Service Account Email
The service account is the security principal used for the execution of the job. (It’s like a username for robots.) GCP will generally create a new service account when one is needed, but if you have one with permissions or security that you need, you can specify it directly.
Machine Type
Since Dataflow jobs are building and tearing down virtual machines on the fly, you can specify what kind of virtual machine you want to be used as a worker.
Network Configurations
With these configurations, you can assign the network and subnetwork you want the virtual machines assigned to. If you have protected resources in a certain network needed for the job to run, you will want the VMs to run in that network as well. You can also specify whether the virtual machines will have public or internal IPs. Note that some runners (like Python) actually need Internet access in order to reach their package repositories upon spin-up, so you might not want to touch this. If you want the machines to have both internal IPs and limited Internet access, you will have to perform all the NATing yourself—contact an experienced cloud engineer!
Destination
This section is how you specify where you would like the results of the job to go. As referenced earlier, the two options are Pub/Sub and BigQuery. Selecting either of these will open up the required options to select/create either a Pub/Sub topic or a BigQuery dataset table.

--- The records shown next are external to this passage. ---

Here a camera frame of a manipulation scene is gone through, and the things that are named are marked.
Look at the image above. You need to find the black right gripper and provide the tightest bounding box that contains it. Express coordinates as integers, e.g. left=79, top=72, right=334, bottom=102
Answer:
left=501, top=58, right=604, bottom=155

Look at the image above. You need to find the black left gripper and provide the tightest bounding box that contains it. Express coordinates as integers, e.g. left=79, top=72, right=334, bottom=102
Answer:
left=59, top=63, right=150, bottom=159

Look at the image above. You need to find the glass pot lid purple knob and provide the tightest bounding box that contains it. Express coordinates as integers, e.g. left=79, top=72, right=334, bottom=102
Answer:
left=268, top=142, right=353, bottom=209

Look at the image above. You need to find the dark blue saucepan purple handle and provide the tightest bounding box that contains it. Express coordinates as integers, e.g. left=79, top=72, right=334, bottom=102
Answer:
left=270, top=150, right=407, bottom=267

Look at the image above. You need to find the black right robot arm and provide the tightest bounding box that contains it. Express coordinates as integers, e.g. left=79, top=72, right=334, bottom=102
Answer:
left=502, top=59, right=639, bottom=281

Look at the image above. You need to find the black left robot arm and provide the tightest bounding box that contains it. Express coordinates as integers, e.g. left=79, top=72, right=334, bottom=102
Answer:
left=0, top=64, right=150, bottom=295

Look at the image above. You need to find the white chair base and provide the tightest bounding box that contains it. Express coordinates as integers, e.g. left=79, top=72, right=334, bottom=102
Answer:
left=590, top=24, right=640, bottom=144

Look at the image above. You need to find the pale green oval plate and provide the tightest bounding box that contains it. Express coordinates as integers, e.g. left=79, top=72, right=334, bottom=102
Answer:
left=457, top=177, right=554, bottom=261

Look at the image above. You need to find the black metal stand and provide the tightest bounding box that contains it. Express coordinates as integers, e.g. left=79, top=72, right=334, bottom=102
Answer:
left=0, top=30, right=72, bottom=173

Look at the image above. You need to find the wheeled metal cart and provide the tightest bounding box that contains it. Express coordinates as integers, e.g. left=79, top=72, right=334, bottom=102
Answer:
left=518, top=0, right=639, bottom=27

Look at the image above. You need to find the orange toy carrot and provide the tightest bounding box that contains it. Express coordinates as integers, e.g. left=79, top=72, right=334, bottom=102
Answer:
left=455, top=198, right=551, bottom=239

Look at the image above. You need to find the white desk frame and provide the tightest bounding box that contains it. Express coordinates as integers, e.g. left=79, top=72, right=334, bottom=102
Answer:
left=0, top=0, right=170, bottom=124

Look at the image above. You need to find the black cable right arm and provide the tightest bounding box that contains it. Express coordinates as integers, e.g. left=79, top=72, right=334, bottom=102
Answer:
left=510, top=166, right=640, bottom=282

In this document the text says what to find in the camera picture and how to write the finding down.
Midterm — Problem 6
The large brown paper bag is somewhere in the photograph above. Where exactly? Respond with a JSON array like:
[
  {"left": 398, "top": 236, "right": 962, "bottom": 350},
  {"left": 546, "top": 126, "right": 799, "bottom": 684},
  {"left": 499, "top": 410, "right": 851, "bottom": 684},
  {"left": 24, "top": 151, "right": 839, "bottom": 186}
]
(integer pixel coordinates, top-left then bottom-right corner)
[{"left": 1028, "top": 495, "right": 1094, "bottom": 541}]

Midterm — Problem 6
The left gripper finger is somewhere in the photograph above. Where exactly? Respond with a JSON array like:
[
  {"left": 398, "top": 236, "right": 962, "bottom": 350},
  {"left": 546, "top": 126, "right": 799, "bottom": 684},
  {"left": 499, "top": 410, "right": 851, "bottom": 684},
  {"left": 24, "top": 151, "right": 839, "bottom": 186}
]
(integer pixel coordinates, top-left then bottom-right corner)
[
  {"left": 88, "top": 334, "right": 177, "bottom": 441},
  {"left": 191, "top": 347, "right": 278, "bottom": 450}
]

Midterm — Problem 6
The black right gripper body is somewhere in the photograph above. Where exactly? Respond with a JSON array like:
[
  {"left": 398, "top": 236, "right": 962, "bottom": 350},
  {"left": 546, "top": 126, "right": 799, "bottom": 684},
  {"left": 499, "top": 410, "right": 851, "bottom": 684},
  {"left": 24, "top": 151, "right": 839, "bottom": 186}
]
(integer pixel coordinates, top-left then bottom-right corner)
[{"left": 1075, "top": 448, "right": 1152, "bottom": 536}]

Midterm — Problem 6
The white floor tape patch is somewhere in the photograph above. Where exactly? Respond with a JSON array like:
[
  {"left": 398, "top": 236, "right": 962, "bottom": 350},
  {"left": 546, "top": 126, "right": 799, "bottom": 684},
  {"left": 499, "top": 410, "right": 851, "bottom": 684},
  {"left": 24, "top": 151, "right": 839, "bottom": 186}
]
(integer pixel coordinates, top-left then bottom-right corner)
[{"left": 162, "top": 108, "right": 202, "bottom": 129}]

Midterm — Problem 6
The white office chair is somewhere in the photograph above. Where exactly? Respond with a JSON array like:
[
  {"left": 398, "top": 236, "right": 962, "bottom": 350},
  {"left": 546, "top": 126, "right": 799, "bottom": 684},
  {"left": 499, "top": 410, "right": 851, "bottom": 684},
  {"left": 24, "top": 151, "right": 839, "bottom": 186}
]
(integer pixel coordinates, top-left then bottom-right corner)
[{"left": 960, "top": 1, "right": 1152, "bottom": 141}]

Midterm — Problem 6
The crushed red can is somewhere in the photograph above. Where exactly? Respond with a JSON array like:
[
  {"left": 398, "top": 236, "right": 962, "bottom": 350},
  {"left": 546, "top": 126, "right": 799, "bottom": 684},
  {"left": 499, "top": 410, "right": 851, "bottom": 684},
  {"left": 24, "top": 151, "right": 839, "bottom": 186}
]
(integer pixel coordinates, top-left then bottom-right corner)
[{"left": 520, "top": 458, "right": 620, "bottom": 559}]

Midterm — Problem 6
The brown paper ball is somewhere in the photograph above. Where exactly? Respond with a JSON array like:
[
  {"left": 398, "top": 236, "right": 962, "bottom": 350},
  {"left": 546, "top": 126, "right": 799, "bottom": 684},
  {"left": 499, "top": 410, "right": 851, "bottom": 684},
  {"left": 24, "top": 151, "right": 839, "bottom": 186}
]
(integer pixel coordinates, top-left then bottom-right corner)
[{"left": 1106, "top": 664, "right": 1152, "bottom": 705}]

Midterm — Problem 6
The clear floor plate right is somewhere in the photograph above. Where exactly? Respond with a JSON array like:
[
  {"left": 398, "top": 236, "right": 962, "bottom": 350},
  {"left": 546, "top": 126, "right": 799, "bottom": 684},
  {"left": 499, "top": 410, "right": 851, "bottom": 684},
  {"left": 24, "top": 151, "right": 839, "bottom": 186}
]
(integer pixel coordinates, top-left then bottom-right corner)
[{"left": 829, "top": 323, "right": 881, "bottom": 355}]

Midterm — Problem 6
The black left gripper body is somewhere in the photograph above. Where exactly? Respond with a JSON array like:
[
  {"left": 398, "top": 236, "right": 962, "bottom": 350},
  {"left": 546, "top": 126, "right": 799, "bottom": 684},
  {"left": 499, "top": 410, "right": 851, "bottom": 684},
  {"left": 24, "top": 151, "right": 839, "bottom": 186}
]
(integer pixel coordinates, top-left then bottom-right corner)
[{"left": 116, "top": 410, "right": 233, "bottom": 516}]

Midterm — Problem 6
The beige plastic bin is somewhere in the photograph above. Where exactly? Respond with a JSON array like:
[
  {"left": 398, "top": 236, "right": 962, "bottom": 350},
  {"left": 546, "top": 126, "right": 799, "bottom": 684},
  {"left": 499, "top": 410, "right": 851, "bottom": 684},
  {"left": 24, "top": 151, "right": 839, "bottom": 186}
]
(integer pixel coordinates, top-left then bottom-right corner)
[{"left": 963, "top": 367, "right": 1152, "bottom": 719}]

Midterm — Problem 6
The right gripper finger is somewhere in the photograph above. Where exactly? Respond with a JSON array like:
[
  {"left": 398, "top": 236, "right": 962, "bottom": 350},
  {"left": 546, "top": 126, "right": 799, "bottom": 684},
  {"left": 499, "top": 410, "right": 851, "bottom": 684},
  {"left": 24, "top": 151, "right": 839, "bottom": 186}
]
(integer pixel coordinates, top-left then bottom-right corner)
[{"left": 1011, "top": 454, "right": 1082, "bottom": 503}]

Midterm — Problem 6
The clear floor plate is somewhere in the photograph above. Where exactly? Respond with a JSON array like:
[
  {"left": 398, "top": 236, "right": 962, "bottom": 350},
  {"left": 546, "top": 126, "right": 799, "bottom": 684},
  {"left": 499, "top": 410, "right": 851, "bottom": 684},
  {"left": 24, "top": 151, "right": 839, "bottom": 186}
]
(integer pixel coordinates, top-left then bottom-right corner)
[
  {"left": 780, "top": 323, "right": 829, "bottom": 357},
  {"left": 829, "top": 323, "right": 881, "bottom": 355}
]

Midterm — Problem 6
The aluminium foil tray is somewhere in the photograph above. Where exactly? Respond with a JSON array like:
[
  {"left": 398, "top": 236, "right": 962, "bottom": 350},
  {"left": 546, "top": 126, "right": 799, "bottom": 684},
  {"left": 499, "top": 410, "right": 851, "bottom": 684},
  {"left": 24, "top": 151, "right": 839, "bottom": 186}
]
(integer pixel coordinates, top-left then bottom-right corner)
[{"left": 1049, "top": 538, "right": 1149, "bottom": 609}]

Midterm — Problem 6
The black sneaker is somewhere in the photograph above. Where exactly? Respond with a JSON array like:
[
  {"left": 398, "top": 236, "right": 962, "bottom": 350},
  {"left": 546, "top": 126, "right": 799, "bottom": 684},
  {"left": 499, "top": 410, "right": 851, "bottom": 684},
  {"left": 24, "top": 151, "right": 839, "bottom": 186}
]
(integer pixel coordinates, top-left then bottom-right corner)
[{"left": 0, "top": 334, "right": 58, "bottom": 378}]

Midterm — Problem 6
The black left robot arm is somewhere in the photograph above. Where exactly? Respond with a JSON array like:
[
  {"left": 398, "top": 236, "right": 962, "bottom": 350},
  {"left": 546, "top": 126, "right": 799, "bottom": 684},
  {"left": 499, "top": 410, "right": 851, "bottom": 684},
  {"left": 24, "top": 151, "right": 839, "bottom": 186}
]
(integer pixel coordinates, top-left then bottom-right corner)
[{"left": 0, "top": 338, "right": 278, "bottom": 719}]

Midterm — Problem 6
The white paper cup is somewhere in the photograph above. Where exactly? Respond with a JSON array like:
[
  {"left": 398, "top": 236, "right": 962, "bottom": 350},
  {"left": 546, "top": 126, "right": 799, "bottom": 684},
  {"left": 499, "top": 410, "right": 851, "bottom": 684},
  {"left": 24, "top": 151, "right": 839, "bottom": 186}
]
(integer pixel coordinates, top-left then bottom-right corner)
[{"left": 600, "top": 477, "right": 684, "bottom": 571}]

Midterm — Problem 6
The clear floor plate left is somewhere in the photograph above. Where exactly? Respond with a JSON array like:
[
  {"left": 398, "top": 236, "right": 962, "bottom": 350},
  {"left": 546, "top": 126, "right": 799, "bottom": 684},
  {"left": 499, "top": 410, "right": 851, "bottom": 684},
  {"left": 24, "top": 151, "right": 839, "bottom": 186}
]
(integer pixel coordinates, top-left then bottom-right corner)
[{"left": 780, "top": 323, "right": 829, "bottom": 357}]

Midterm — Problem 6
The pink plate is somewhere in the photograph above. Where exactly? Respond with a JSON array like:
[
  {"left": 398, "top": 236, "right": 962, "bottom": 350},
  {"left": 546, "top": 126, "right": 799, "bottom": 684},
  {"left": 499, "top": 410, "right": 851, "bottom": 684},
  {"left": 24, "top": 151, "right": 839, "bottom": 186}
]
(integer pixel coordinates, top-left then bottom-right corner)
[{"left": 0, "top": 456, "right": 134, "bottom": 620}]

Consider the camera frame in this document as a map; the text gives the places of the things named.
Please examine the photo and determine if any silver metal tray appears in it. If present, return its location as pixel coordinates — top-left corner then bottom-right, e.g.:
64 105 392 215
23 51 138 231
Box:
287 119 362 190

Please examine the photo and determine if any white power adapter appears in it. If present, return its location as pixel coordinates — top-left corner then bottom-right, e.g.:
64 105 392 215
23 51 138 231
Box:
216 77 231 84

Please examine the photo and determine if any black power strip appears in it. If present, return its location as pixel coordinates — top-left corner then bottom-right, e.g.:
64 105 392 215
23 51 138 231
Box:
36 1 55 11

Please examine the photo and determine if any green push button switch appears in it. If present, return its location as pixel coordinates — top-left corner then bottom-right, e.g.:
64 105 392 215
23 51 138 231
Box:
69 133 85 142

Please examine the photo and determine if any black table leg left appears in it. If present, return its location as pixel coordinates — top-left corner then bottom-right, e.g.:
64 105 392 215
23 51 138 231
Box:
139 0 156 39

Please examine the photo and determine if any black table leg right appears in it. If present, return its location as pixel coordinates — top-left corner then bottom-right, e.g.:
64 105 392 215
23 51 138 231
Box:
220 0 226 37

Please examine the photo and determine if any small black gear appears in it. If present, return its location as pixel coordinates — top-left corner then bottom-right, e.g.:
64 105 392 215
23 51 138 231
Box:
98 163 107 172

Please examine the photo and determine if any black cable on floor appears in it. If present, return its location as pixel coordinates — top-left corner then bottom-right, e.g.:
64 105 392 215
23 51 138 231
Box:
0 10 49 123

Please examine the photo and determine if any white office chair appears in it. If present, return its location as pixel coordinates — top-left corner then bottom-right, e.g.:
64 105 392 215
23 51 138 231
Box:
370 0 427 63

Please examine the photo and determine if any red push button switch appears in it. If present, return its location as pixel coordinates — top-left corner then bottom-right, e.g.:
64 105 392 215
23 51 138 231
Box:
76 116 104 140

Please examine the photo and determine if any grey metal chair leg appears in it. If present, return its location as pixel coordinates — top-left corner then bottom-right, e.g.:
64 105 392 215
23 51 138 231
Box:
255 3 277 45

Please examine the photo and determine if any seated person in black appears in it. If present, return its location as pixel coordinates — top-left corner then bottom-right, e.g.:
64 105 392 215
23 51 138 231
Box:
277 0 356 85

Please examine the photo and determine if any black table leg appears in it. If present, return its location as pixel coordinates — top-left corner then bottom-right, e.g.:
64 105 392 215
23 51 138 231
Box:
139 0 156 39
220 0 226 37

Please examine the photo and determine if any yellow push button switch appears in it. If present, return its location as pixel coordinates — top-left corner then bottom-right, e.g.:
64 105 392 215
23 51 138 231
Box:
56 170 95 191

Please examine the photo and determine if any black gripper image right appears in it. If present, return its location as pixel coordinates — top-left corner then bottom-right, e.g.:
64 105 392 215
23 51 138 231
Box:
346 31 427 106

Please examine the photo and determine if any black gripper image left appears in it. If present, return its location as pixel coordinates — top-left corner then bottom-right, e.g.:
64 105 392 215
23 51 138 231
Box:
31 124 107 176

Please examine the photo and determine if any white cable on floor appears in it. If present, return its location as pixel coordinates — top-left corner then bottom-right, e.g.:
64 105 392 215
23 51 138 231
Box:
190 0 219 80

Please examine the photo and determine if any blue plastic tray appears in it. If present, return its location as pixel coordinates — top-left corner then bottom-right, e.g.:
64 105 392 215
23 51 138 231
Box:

Note also that you can check the box marked “Additional Output” and specify a second output for the job. This gives you the ability to store your results in a BigQuery table and also to send the results to a Pub/Sub, which you could then connect to another pipeline or a Cloud Function or anything else!
Creating the Job
After you click “Create,” GCP will get to work. It can take a couple minutes for it to prepare everything, but you’ll be able to see it in the BigQuery UI, the Dataflow UI, and the Pub/Sub UI (if applicable). Dataflow will follow the same steps that you did when you deployed the Python pipeline. Once it has done this, the workflow graph will appear in the UI, and you will be able to track metrics and CPU utilization. This job will run until you manually stop it.
And there you have it! You now have everything you need to do real-time processing on massive, unbounded datasets without needing to do any manual administration whatsoever. Now go out there and get the rest of your organization’s data into BigQuery.
One final note: This is where things can start getting expensive. Running a continuous streaming job from Pub/Sub to BigQuery involves having Google Compute Engine VMs running constantly, plus the cost of BigQuery, Pub/Sub, and Dataflow themselves. Batch jobs can be relatively cheap, but streaming will incur charge for as long as you have the pipeline up and running. Don’t let this deter you, but if you are running intensive processing on large amounts of data, keep an eye on your bill.
Summary
Google Dataflow is a powerful data processing technology built on Apache Beam, an open source project originally incubated at Google. Dataflow allows you to write massively parallelized load and transformation jobs easily and deploy them scalably to Google Cloud. Although originally Dataflow and Beam supported only procedural languages like Java, Python, and Go, they recently introduced Dataflow SQL, which allows you to write your transformations in pure SQL. Regardless of the method you choose, building your own Dataflow jobs can allow you to quickly and reliably process huge amounts of data into BigQuery.